This crest and motto are recorded in the Arms of the McEwen Baronets (McEwen of Marchmont and Bardrochat). These McEwens held lands in Bardrochat in Carrick. The McEwen Baronets may not have any connection with Clan MacEwen of Otter.
- Tartan
MacEwen tartan closely resembles Farquharson and MacLeod of Harris. The sett is similar to Campbell of Loudon tartan except that a red stripe is substituted for white. MacEwen tartan also strongly resembles the Clan Colquhoun tartan except that the Colquhoun tartan has all red stripes instead of the yellow McEwen stripe and Colqhoun plaid has white border stripes around the blue and green squares.

==Current moves to appoint a chief==
On 27 February 2012, the Lord Lyon announced his intention to appoint a Supervising Officer to oversee a future Family Convention or Derbhfine "for those of the [MacEwen] name, broadly defined . . . with a view to the recognition of a Commander." On 11 October 2012, the Lord Lyon announced the appointment of the Honourable Adam Bruce, Marchmont Herald of Arms, as Supervising Officer for the Family Convention.

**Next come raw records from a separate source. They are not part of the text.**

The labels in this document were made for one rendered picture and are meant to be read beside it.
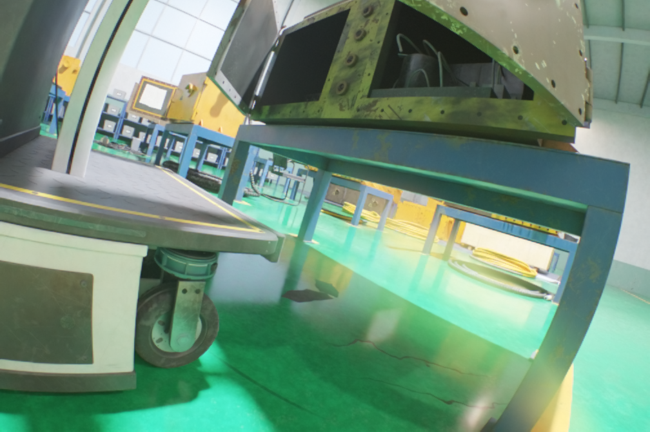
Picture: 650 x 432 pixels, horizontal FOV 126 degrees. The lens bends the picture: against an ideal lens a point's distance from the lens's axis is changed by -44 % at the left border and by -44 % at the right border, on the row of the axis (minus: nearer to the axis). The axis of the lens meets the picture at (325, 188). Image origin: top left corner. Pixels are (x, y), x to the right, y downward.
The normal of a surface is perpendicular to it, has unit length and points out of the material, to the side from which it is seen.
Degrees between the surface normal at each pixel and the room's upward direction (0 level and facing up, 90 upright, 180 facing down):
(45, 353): 90
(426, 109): 90
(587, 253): 90
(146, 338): 90
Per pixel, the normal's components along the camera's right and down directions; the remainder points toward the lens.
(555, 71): 0.25, 0.07
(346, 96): -0.73, -0.22
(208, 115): 0.64, 0.20
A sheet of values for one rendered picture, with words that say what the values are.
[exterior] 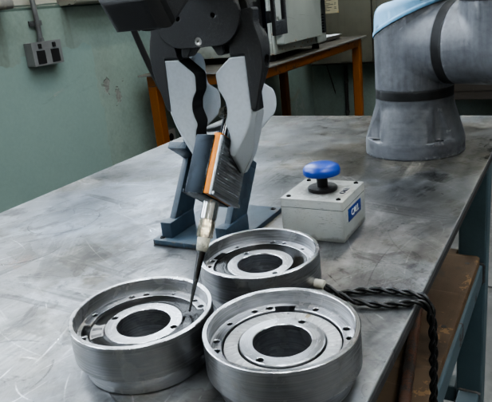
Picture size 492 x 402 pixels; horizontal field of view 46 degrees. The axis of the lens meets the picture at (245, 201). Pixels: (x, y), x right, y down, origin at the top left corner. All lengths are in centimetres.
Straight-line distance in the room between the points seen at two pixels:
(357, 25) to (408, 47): 347
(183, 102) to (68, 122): 211
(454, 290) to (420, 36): 44
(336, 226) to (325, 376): 27
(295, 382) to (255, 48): 22
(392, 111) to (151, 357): 60
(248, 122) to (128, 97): 242
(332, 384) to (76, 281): 32
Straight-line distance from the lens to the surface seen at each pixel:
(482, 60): 83
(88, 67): 265
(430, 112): 89
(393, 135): 89
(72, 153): 257
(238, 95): 43
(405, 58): 88
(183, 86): 45
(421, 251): 59
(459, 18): 84
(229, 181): 45
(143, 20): 36
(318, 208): 60
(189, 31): 44
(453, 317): 98
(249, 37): 42
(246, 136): 44
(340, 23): 438
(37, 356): 50
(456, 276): 110
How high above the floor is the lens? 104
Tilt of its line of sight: 19 degrees down
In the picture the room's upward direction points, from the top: 6 degrees counter-clockwise
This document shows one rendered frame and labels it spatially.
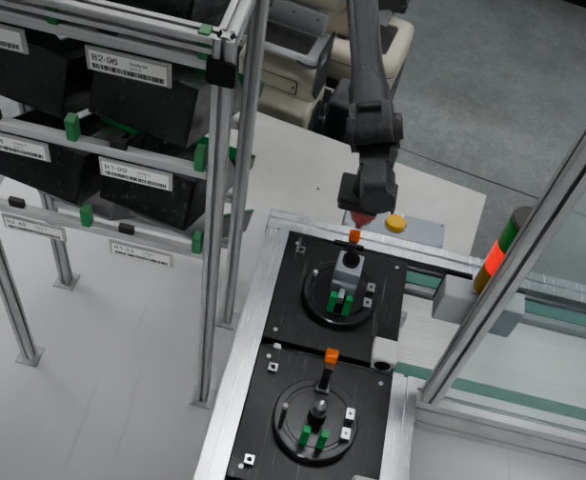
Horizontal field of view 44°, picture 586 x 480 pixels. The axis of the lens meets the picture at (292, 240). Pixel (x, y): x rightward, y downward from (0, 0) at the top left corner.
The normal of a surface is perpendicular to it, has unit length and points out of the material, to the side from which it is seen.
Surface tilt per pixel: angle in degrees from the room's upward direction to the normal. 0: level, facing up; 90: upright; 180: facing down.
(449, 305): 90
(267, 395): 0
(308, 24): 90
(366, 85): 47
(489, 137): 0
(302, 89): 98
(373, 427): 0
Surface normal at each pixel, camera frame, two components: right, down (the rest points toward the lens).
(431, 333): 0.13, -0.60
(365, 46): -0.22, 0.09
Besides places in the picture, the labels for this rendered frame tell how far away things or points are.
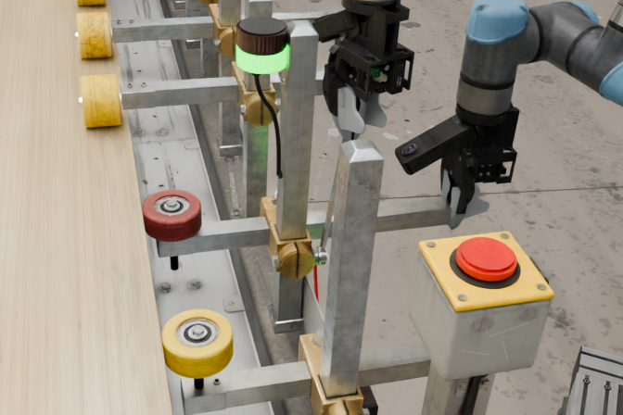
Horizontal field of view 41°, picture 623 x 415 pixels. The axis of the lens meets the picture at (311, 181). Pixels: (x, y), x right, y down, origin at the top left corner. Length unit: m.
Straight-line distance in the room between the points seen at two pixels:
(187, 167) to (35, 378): 0.90
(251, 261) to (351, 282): 0.52
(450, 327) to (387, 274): 1.93
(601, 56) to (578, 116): 2.41
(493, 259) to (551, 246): 2.16
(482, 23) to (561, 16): 0.12
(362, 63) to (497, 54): 0.21
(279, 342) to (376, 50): 0.47
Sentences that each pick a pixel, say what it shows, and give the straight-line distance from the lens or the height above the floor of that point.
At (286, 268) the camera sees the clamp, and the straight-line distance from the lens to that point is 1.15.
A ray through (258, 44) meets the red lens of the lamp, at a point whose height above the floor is 1.17.
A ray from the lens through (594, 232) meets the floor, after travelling 2.85.
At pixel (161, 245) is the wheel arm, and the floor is 0.85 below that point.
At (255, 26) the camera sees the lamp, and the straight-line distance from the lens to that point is 1.00.
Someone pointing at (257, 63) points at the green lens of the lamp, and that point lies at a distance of 0.99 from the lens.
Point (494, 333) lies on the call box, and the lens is 0.57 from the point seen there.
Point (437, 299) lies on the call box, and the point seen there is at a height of 1.20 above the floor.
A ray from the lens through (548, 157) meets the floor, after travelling 3.19.
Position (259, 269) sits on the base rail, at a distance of 1.37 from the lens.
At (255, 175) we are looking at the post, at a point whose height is 0.81.
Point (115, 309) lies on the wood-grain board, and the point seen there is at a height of 0.90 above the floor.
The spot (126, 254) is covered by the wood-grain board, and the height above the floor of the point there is 0.90.
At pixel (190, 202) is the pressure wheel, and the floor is 0.91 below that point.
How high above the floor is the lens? 1.57
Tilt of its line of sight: 33 degrees down
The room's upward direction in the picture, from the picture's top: 4 degrees clockwise
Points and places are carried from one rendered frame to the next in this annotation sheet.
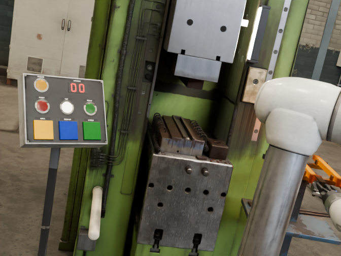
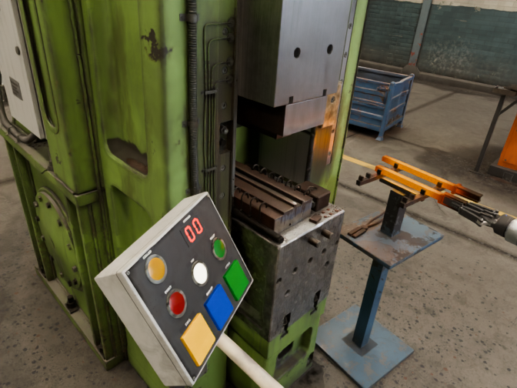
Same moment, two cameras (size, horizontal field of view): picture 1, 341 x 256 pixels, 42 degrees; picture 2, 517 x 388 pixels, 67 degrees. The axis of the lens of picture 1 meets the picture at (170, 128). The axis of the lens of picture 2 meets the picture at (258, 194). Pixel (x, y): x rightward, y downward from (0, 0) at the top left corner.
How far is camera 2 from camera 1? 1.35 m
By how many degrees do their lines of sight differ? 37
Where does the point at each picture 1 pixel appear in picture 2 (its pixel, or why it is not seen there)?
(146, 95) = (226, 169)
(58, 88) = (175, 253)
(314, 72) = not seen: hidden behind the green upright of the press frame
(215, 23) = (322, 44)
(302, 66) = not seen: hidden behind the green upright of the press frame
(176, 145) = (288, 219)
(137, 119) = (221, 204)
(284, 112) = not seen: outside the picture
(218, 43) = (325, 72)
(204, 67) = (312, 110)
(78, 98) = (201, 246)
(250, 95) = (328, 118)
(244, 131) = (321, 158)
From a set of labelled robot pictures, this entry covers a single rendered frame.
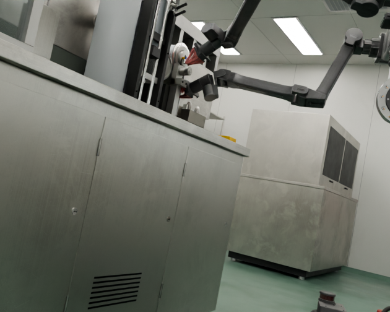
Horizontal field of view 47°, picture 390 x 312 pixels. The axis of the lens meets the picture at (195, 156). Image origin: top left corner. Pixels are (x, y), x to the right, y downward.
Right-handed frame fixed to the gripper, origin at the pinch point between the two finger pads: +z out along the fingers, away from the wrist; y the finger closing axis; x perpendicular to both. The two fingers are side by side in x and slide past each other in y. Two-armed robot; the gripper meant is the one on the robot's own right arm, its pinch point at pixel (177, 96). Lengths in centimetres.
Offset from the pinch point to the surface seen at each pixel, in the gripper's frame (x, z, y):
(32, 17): -20, -18, -104
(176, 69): 6.0, -9.1, -12.2
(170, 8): 16.0, -25.8, -37.5
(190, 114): -9.4, -2.0, 5.7
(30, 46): -26, -14, -103
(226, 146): -33.9, -17.6, 0.7
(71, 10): 35, 16, -48
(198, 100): 28, 19, 66
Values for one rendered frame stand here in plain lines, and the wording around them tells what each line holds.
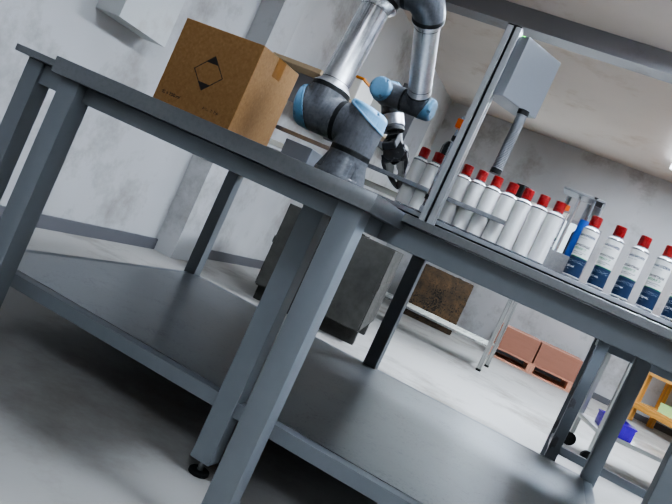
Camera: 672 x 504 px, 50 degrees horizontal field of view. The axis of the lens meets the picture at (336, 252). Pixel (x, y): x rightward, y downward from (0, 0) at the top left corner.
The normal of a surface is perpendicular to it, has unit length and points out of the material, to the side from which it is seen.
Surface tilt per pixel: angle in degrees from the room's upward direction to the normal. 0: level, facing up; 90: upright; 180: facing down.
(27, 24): 90
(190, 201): 90
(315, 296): 90
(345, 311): 90
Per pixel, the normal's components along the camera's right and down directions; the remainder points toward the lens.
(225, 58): -0.37, -0.12
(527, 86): 0.53, 0.28
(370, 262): -0.14, -0.02
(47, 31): 0.85, 0.41
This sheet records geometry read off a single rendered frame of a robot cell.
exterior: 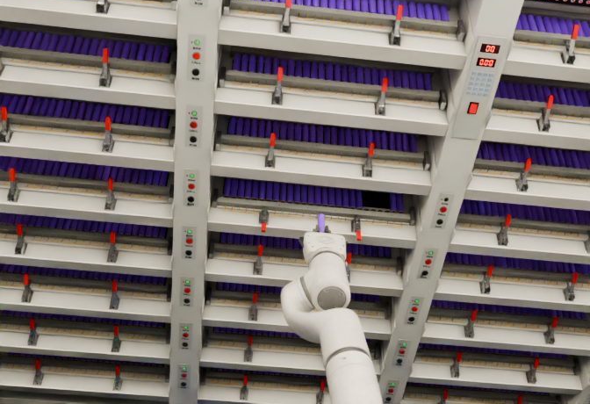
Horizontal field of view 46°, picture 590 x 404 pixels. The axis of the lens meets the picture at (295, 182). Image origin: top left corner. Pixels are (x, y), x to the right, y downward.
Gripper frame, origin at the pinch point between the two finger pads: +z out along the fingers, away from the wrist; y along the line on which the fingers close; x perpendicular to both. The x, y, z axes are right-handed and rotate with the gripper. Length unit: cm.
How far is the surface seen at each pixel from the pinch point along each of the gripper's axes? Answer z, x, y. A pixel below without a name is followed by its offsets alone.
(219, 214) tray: 21.8, 7.4, 27.2
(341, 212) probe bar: 23.1, 3.9, -7.8
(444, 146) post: 12.9, -22.4, -30.5
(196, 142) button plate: 13.8, -16.2, 34.3
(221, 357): 33, 64, 23
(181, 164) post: 15.5, -9.0, 38.0
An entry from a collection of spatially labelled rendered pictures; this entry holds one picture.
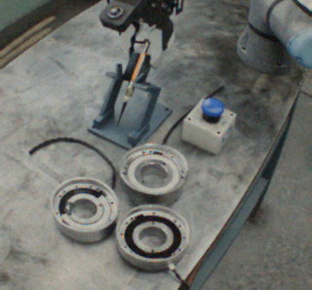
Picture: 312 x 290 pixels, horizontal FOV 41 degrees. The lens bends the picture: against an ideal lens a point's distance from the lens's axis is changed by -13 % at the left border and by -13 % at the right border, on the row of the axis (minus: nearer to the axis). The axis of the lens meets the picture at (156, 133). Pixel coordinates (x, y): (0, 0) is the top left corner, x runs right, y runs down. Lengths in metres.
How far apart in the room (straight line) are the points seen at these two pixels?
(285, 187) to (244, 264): 0.43
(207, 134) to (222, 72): 0.24
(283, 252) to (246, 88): 0.88
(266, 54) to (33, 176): 0.57
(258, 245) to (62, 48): 1.04
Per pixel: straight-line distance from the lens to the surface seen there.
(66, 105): 0.89
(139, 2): 0.68
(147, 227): 0.67
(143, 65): 0.79
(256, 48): 1.03
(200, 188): 0.76
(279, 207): 1.83
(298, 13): 0.87
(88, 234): 0.66
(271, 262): 1.67
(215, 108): 0.79
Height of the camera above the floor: 1.38
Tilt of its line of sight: 44 degrees down
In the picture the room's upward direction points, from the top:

As of 2020, members of the Clan MacEwen Society, UK have elected a Commander, Sir John R.H McEwen, 5th Baronet of Marchmont and Bardrochat, who is line to become the first Chief since the death of Swene MacEwen, in 1493. Sir John the 5th inherits his Baronet title from his grandfather, Sir John McEwen, 1st Baronet, for whom the modern McEwen Baronet title was created by the Queen of the United Kingdom in 1953. These modern McEwen Baronets may not have any historical connection with Clan MacEwen of Otter. Clan Ewing has chosen to go their own way and form their own organisation.